1983: Motorola releases the DynaTac mobile telephone in 1983. Nicknamed “The Brick,” it had one hour of talk time and eight hours of standby.
1989: Only a few years after “The Brick” is released, Motorola develops the lightest cellular device on the market. The phone is called the MicroTAC and weighs in at only 12 ounces.
1992: The world’s first commercial text message was sent out in 1992. It was written and sent by the employees of a company known as Logica CMG.
1993: The first smartphones came out for the public to buy. IBM created one called Simon, which had a touch screen and could send and receive faxes.
1995: Sprint opens the first personal communications service. It was the first cellular network designed for private use for individuals who own cellular phones.

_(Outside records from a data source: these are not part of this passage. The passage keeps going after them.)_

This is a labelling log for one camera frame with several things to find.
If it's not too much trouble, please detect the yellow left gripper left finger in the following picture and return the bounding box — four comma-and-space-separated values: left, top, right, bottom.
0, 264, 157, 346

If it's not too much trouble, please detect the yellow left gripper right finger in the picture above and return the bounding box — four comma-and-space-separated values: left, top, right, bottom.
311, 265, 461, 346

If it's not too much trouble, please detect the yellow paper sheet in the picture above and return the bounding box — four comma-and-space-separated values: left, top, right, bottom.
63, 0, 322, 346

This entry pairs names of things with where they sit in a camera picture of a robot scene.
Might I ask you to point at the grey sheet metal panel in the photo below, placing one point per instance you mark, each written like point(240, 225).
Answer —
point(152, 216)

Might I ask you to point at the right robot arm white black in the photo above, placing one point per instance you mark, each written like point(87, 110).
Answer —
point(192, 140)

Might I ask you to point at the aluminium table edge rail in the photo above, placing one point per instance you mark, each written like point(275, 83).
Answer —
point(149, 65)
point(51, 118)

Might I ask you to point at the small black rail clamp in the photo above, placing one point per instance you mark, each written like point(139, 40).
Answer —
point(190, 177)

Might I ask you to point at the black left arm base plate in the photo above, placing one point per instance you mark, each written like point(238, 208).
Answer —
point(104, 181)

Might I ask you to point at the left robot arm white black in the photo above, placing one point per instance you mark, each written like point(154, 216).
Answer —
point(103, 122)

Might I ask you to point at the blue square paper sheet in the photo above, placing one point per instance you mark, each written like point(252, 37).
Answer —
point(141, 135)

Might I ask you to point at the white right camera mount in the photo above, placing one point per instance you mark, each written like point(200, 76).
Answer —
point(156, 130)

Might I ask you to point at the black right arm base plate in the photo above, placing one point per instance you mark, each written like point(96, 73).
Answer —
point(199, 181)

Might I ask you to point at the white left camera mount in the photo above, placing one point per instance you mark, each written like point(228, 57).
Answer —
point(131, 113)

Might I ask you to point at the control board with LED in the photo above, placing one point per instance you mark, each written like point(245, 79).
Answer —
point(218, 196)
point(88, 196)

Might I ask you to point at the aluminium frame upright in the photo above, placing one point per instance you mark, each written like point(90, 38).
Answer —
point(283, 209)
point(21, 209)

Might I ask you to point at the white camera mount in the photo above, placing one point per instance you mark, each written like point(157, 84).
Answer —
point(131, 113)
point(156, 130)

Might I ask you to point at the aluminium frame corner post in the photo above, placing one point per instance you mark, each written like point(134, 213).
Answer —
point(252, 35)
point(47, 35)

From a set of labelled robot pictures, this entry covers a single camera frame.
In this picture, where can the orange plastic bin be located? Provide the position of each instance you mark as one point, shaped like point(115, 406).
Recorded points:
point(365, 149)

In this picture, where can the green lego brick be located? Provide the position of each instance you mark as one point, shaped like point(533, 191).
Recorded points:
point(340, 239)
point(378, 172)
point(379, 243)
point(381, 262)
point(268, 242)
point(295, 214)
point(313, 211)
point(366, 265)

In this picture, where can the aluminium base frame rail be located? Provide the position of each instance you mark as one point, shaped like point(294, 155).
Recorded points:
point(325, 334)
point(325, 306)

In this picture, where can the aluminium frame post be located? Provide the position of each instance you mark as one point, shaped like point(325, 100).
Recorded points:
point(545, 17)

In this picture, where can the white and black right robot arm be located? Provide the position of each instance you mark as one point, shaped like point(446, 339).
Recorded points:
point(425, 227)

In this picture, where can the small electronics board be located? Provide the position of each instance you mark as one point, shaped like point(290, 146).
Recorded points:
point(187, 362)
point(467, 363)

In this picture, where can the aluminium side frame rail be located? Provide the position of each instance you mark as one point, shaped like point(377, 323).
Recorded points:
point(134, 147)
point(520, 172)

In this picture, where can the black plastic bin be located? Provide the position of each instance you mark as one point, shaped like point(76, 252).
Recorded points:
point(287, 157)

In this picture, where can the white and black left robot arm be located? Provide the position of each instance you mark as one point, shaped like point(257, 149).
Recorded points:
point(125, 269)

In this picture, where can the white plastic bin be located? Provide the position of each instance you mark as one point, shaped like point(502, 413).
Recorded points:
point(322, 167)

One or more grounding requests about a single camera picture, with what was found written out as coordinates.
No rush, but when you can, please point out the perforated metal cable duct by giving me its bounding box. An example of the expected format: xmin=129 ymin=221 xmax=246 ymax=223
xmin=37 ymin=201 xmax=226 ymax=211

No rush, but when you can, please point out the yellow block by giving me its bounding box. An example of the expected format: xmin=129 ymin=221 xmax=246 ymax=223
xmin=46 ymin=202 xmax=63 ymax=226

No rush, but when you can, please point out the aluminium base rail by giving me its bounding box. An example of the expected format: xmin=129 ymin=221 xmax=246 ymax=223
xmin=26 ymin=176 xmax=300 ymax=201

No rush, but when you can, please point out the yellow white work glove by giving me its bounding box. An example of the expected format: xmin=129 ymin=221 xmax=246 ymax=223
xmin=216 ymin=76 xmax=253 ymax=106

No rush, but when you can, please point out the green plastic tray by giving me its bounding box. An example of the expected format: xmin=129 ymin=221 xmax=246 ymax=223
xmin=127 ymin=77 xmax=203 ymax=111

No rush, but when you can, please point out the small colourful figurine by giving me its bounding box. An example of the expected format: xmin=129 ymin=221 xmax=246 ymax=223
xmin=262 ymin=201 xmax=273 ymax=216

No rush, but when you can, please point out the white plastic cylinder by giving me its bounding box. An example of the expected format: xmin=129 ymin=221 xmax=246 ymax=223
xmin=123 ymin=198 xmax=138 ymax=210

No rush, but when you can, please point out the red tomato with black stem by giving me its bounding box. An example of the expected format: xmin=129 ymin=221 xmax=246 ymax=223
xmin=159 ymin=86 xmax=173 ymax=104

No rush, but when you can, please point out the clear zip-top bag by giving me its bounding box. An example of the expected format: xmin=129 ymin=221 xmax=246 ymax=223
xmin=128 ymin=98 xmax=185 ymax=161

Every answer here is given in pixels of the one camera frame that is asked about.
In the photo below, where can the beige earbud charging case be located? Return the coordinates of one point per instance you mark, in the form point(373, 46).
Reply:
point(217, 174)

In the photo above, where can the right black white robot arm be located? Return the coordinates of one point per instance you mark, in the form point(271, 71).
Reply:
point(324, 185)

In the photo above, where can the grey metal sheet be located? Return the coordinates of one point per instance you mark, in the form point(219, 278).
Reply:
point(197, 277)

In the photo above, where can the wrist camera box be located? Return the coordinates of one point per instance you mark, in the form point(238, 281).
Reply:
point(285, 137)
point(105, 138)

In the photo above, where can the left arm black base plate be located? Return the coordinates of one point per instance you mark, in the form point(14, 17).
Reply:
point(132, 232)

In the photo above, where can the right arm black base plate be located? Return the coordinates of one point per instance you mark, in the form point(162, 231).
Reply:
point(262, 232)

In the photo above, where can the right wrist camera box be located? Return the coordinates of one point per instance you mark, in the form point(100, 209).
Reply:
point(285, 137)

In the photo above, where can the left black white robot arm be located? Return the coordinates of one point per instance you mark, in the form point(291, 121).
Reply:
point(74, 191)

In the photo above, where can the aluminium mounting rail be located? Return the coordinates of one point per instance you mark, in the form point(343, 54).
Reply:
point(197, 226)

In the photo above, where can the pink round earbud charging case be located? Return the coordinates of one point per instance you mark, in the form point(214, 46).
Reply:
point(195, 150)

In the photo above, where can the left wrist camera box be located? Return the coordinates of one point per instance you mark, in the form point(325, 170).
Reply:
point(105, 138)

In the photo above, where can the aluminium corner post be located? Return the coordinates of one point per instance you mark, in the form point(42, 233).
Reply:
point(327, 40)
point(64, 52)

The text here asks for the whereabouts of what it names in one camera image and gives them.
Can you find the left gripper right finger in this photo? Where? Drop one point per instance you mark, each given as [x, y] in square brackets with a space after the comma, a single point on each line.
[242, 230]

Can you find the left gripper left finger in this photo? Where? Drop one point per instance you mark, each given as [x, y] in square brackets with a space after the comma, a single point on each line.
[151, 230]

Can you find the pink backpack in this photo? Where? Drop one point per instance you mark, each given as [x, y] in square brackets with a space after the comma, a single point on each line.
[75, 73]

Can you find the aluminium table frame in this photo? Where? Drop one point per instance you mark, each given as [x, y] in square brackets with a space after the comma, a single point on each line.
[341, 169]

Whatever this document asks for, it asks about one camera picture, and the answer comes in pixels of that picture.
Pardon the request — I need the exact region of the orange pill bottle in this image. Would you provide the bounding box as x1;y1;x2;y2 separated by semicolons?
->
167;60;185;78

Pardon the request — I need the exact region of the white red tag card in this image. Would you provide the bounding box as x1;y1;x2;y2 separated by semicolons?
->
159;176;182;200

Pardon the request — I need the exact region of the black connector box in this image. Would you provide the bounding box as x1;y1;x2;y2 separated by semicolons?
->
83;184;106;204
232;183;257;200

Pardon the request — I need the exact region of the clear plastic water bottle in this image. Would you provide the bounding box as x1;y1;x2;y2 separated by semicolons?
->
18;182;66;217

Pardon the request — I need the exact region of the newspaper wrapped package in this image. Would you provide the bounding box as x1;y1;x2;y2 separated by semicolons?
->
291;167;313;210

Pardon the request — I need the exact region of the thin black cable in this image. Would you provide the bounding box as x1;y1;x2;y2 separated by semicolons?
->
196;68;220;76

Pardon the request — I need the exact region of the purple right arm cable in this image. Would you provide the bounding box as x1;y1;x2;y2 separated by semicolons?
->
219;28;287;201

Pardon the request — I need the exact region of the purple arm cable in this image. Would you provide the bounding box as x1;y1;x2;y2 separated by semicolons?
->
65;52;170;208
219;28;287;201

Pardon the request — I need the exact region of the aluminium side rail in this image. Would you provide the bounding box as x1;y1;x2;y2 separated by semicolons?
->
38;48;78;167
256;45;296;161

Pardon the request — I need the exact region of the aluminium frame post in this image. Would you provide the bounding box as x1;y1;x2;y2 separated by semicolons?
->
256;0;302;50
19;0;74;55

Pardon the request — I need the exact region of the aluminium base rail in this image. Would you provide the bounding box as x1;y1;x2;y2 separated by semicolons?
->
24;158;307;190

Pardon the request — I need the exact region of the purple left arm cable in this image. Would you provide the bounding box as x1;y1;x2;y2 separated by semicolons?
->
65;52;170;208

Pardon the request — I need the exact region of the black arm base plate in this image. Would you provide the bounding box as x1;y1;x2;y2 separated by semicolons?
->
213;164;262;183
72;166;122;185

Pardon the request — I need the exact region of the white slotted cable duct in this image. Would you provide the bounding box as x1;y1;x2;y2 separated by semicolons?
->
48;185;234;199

1998: A company called Iridium puts a canopy of 64 satellites is into place. They also made the first hand-held satellite phones, replacing “bag” phones with ones that were much less cumbersome. This move would lead to development of the modern smartphone.
2003: Technology is developed to transmit phone calls over Internet protocols. Long-distance charges could be avoided through the use of established computer networks.
2007: First-generation iPhone released.
2008: Both the iTunes Store and the Android market open up for smartphone users in 2008. This heralds the beginning of a huge surge in the popularity of apps. The first commercially available smartphone running Android was the HTC Dream, also known as T-Mobile G1, announced on September 23, 2008.
2010: Smartphones continue to develop. The first 4G handset is released this year, bringing data onto consumers’ phones at blazing-fast speeds.
2020: On March 6, 2020 the first-ever all-5G smartphone, the Samsung Galaxy S20, was released.